Der "Computergesteuerte Baufertigungsroboter zur Additiven Fertigung im Bauwesen", kurz: "Betondrucker", wird von der Professur Informatik im Bauwesen eingesetzt, um neue digitale Modelle und eingebettete, intelligente Sensorik für die Additive Fertigung zu entwickeln. Die Additive Fertigung gewinnt im Bauwesen zunehmend an Bedeutung. Das volle Potential kann gegenwärtig jedoch nicht ausgeschöpft werden, weil es nach wie vor an Methoden und Verfahren fehlt, um die Produktivität und Qualität von additiv gefertigten Bauteilen nachhaltig zu verbessern.
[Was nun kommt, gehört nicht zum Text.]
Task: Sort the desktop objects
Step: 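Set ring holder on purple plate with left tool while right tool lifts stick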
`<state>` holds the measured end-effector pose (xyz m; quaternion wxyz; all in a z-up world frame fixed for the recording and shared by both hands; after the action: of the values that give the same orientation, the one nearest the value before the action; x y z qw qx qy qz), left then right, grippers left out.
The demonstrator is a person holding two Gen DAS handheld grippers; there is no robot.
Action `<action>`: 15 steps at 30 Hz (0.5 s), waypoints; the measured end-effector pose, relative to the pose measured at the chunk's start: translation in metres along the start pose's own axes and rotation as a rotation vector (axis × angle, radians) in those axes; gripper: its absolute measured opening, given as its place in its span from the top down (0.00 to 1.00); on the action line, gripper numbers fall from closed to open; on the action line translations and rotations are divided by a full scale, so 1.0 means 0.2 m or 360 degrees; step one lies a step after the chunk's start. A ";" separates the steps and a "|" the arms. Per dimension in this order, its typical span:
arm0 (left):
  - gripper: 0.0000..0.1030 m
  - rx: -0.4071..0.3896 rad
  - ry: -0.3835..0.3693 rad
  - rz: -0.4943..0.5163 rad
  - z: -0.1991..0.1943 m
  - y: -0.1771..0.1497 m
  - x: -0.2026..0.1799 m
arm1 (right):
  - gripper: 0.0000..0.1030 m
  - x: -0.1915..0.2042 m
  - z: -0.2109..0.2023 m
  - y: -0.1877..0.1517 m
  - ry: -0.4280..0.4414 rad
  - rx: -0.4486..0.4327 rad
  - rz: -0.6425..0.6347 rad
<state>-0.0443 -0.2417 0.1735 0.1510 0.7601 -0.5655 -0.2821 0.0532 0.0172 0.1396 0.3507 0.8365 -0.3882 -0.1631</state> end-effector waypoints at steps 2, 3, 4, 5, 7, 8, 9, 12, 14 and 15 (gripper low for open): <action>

Der Betondrucker soll u.a. dazu beitragen, Erkenntnisse zu folgenden Fragestellungen zu liefern:

  1. Erstellung durchgängiger digitaler Modelle (u.a. aufbauend auf Bauwerksinformationsmodellen) für die Additive Fertigung, um die zurzeit ungelösten Probleme der Informationsbrüche aufzulösen
  2. Integration von neuen Sensortechnologien, wie autarke Miniatursensoren im Bauteil selbst oder Sensorik des Baufertigungsroboters, um neues Wissen zur Optimierung von Material- und Prozessparametern zu erlangen

Die Beantragung des Großgerätes ist eine gemeinsame Initiative von verschiedenen Professuren und Instituten der Bauhaus-Universität Weimar sowie der Technischen Universität Ilmenau, die Kompetenzen in den Bereichen Bauinformatik, Werkstoffwissenschaften, konstruktiver Ingenieurbau, Strukturmechanik und Fertigungstechnik umfasst. Die Finanzierung des Betondruckers in Höhe von 523.000 EUR erfolgt durch die Deutsche Forschungsgemeinschaft (DFG) und den Freistaat Thüringen. Die Koordination obliegt der Professur Werkstoffe des Bauens der Bauhaus-Universität Weimar.